### Task description
Spot each line in the data below containing "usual" and copy it.

Records contained in a dataset:
══════════

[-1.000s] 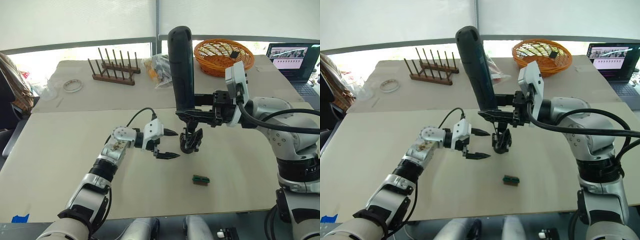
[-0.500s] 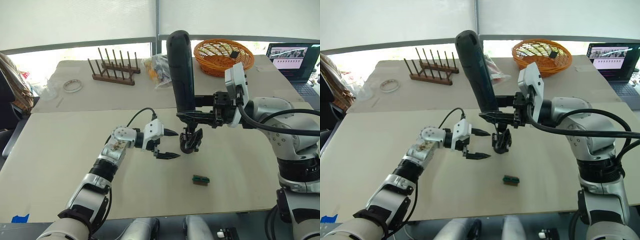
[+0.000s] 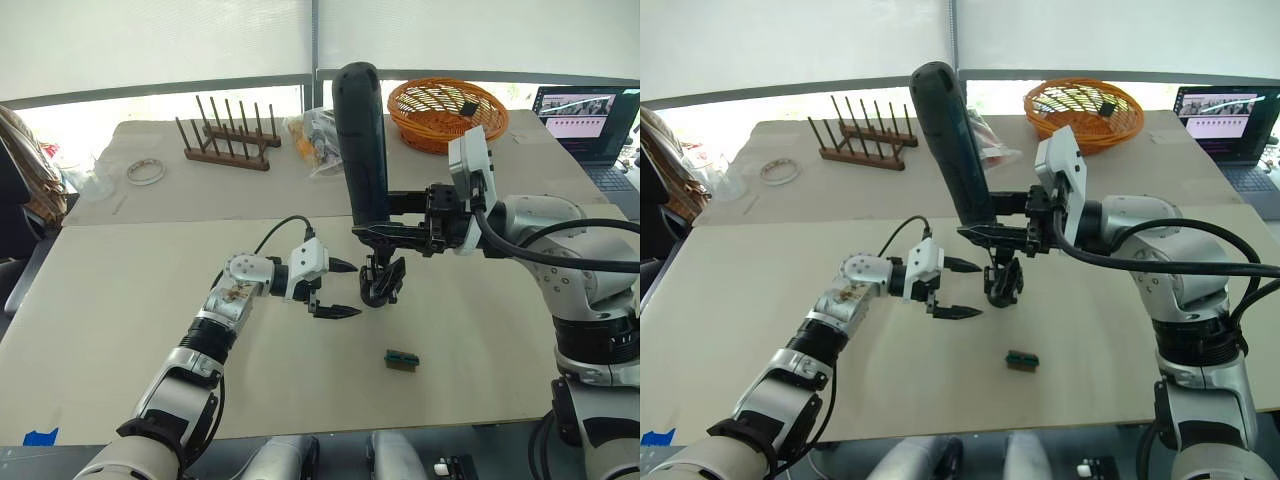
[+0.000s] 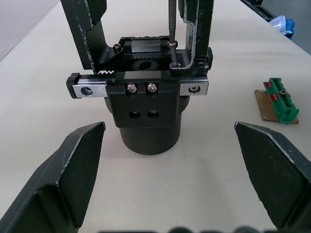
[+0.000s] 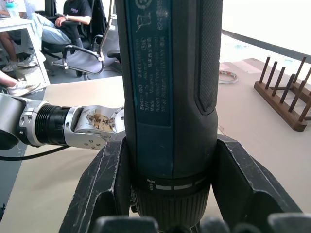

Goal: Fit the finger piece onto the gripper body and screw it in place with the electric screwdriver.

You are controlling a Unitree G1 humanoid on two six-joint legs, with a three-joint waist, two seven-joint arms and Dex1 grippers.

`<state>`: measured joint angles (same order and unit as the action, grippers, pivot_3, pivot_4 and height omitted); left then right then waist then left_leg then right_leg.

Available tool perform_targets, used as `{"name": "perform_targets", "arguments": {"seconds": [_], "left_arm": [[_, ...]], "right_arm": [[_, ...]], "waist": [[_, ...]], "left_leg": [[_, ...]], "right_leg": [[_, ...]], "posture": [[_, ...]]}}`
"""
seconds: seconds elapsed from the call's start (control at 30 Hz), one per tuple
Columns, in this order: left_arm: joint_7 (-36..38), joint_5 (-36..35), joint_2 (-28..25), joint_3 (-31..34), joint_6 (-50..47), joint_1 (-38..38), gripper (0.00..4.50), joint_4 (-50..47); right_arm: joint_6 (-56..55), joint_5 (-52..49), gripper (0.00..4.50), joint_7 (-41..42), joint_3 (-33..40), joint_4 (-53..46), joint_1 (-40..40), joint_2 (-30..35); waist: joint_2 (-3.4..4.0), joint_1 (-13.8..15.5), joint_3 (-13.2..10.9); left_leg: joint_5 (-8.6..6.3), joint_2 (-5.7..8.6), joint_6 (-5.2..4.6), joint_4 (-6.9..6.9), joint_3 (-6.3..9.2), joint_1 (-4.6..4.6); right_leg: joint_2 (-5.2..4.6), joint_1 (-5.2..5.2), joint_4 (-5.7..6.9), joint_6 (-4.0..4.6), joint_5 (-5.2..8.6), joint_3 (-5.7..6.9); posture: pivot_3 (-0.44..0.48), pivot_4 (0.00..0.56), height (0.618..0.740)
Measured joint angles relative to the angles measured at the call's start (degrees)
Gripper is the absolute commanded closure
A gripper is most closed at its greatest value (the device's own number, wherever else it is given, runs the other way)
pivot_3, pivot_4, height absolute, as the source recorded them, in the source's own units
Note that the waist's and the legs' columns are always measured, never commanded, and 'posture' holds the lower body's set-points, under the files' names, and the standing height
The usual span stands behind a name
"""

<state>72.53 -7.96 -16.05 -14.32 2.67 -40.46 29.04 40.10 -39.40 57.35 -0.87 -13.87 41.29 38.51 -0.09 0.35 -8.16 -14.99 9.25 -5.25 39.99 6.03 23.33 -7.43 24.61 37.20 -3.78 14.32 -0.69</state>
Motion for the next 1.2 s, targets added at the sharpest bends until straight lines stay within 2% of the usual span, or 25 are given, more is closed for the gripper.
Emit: {"name": "perform_targets", "arguments": {"seconds": [0.5, 1.2], "left_arm": [[-0.68, 0.21, 1.16, 0.00, 0.34, -0.19, 0.00, 0.82], [-5.89, 4.49, 8.56, -0.52, 6.87, -5.55, 0.00, 16.65]], "right_arm": [[-0.20, 0.06, 2.59, -0.27, 0.00, -0.33, -1.12, -0.66], [-3.58, 0.40, 2.59, -4.99, 3.08, -3.32, -6.73, -1.40]], "waist": [[0.00, 0.01, 0.00], [-0.01, 0.35, 0.00]], "left_leg": [[0.00, 0.00, 0.00, 0.01, 0.00, 0.00], [0.00, 0.02, 0.00, 0.13, 0.01, -0.01]], "right_leg": [[0.00, 0.00, 0.00, 0.00, 0.00, 0.00], [0.01, -0.08, 0.01, -0.01, -0.01, 0.02]], "posture": [[0.000, 0.150, 0.740], [0.000, 0.150, 0.740]]}}
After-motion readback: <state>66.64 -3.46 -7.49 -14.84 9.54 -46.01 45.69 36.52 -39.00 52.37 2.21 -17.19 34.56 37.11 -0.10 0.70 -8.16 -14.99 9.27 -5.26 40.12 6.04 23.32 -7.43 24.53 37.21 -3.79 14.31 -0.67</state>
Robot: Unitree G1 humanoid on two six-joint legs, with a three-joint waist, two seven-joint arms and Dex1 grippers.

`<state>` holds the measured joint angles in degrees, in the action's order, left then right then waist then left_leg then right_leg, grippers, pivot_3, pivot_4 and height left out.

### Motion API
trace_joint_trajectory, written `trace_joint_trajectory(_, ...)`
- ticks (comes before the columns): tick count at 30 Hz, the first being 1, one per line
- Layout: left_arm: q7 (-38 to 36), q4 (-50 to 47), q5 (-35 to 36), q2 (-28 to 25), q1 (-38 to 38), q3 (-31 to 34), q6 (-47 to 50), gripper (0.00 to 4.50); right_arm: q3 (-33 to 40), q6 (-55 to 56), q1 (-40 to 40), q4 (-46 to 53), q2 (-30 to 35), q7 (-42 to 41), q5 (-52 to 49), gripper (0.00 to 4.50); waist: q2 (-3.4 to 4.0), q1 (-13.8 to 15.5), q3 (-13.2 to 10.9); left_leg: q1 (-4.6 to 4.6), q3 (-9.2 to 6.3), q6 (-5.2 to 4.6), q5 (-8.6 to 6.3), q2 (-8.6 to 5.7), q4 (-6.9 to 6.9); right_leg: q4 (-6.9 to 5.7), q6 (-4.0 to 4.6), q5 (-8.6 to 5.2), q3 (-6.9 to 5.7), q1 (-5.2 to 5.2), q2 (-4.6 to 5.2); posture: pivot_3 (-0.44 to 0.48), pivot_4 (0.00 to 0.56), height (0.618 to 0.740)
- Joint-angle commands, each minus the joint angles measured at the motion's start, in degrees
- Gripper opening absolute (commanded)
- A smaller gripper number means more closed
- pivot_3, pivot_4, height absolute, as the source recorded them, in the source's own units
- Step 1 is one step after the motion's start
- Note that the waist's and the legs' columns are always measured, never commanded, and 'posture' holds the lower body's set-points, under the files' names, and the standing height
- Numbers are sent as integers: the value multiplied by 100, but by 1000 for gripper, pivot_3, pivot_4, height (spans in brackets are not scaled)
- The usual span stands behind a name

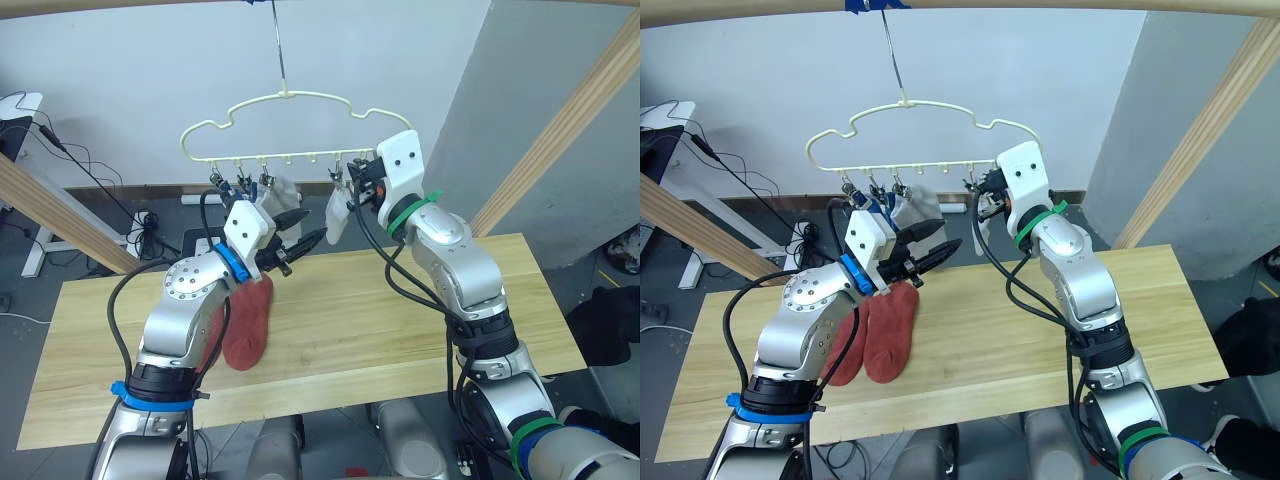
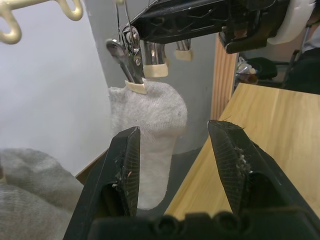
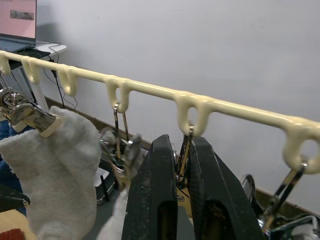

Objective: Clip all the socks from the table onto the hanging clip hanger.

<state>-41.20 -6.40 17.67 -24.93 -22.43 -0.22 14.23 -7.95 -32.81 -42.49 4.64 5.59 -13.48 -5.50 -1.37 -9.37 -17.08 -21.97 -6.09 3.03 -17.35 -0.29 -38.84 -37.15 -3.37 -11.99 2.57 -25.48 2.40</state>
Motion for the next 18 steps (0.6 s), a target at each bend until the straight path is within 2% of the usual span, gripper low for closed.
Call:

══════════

### Answer to this task
The usual span stands behind a name
Motion for the next 1.2 s, targets added at the sharpest bends until straight lines stay within 2% of the usual span, or 25 are given, more is closed for the gripper.
- The usual span stands behind a name
Motion for the next 18 steps (0.6 s), a target at each bend until the straight path is within 2% of the usual span, gripper low for closed.

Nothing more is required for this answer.